The required output is the lines below from the line containing "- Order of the" to the line containing "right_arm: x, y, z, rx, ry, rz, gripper", inclusive, retyped exactly. No other lines belong in it.

Start of Given information

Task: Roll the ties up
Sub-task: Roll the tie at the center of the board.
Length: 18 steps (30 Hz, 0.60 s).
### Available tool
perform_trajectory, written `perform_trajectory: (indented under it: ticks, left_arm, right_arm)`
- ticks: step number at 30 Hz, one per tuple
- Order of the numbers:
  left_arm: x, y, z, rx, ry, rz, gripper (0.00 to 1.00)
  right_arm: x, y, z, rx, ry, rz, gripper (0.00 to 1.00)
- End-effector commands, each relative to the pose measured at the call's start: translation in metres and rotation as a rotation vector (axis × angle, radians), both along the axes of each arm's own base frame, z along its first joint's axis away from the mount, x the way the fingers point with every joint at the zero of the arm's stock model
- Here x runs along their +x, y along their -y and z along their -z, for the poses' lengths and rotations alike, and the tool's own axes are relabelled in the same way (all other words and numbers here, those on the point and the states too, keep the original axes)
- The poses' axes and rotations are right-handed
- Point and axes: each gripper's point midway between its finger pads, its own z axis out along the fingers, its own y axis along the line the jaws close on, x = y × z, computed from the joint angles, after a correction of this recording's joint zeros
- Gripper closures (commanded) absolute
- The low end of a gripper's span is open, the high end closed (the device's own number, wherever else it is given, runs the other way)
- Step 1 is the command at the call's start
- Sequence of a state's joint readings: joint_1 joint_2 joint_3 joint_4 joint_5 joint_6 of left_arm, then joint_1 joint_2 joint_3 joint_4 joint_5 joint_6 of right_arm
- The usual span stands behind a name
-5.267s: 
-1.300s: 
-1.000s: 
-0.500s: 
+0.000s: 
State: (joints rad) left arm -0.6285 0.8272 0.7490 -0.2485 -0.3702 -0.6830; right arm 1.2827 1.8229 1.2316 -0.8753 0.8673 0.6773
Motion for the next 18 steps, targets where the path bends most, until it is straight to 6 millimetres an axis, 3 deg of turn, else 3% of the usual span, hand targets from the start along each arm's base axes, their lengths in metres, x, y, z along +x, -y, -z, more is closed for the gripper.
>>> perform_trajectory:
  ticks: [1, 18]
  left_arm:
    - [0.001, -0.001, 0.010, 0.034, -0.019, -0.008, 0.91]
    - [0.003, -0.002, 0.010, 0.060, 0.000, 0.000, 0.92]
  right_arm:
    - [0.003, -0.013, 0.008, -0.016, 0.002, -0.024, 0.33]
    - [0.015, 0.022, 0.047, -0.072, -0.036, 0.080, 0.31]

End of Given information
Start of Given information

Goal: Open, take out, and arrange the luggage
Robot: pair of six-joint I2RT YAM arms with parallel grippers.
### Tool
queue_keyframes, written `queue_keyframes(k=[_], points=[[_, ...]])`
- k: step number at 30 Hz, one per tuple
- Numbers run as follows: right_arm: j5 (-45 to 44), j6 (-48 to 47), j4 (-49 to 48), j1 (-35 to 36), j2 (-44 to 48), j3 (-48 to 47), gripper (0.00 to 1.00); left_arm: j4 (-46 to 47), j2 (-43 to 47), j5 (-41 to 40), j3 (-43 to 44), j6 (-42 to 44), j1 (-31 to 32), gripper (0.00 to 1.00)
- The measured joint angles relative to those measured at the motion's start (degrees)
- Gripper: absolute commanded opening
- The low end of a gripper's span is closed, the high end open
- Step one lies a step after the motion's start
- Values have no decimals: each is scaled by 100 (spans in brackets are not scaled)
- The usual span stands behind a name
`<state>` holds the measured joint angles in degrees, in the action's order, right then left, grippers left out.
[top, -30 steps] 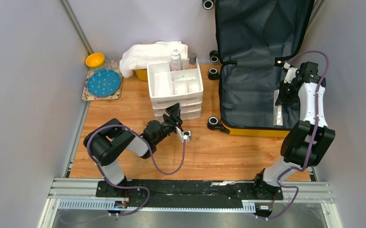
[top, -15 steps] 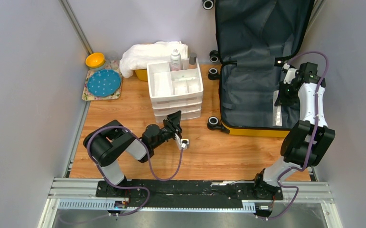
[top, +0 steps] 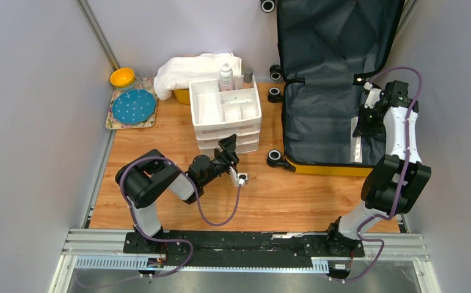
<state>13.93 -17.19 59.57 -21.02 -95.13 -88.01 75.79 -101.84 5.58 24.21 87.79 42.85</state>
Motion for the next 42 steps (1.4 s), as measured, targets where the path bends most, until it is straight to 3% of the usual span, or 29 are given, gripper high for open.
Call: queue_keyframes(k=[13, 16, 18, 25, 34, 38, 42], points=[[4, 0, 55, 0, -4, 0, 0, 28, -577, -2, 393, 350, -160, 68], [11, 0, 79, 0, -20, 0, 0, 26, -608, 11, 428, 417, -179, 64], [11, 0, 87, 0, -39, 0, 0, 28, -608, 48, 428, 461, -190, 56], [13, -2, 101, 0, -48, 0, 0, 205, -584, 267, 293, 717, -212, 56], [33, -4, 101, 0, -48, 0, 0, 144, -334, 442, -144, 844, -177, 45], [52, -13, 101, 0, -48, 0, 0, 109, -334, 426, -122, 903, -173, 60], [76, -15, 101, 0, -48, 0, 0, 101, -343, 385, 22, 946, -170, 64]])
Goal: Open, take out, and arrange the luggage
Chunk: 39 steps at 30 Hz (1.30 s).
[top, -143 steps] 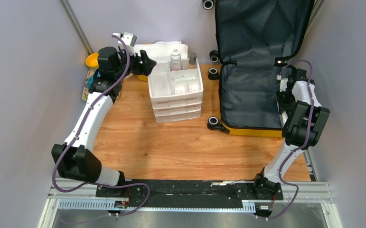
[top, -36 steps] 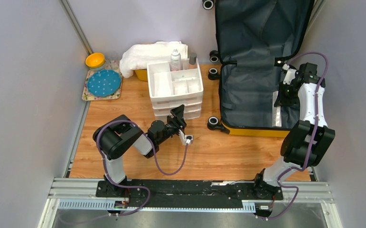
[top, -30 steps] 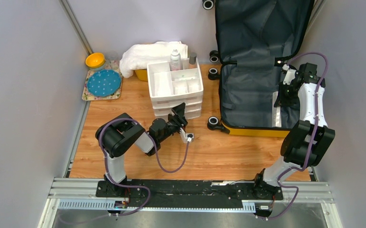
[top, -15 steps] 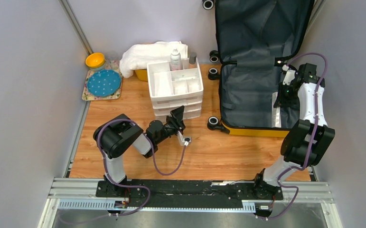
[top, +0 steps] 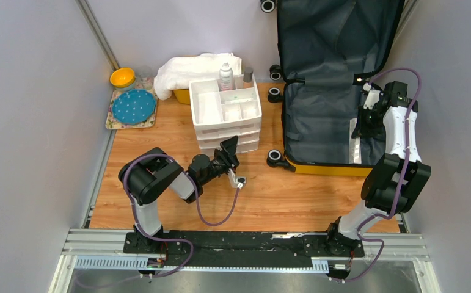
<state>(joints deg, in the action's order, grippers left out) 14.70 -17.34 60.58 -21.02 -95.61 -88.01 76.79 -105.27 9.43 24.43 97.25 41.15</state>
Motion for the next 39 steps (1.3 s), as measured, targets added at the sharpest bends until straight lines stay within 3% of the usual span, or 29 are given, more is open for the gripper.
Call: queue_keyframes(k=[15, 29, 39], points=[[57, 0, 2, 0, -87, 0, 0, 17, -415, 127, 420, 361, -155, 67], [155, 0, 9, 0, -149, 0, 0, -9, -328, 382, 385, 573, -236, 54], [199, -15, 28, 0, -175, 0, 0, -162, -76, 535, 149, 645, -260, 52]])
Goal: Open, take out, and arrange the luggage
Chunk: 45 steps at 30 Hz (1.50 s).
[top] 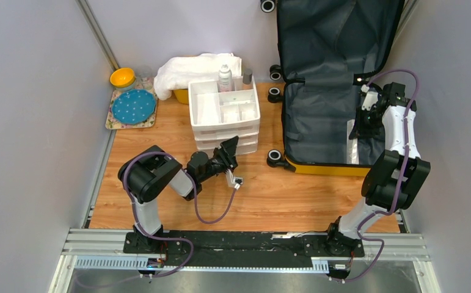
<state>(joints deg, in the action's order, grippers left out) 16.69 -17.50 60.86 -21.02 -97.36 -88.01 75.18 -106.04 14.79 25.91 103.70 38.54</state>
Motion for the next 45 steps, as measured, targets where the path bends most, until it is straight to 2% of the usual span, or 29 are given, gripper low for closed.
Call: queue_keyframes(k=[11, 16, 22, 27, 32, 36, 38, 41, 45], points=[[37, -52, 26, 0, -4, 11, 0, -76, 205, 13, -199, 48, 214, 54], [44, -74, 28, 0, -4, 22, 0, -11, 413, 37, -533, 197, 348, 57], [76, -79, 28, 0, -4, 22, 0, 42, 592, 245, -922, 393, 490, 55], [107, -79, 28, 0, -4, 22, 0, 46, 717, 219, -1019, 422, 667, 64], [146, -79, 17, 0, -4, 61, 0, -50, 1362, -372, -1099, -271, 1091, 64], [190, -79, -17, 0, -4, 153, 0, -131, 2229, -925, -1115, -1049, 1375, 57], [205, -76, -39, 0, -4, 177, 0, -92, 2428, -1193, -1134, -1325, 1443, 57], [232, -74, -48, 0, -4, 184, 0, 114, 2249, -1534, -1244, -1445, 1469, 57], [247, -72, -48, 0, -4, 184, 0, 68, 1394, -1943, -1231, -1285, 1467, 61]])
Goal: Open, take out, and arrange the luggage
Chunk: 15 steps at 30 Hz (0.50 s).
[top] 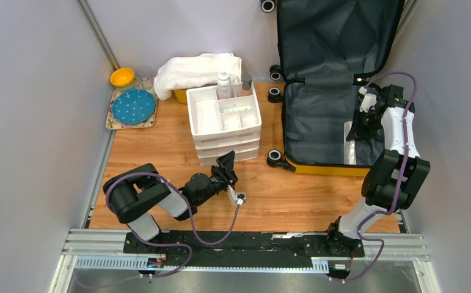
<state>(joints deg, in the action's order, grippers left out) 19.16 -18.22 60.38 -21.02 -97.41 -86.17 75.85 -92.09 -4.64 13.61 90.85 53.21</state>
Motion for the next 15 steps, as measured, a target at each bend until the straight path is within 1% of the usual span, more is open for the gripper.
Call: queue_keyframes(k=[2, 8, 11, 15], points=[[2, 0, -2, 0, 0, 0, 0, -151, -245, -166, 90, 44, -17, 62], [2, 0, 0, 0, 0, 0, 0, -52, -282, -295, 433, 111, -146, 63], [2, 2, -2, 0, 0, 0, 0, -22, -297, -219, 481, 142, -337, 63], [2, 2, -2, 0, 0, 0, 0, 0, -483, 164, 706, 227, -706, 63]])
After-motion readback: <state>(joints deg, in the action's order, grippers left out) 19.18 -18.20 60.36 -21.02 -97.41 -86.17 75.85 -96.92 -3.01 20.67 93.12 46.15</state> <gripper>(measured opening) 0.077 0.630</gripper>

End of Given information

• **Answer**:
- Order of the numbers:
  left_arm: x, y, z, rx, ry, rz, gripper (0.00 to 1.00)
  right_arm: x, y, z, rx, ry, rz, gripper (0.00 to 1.00)

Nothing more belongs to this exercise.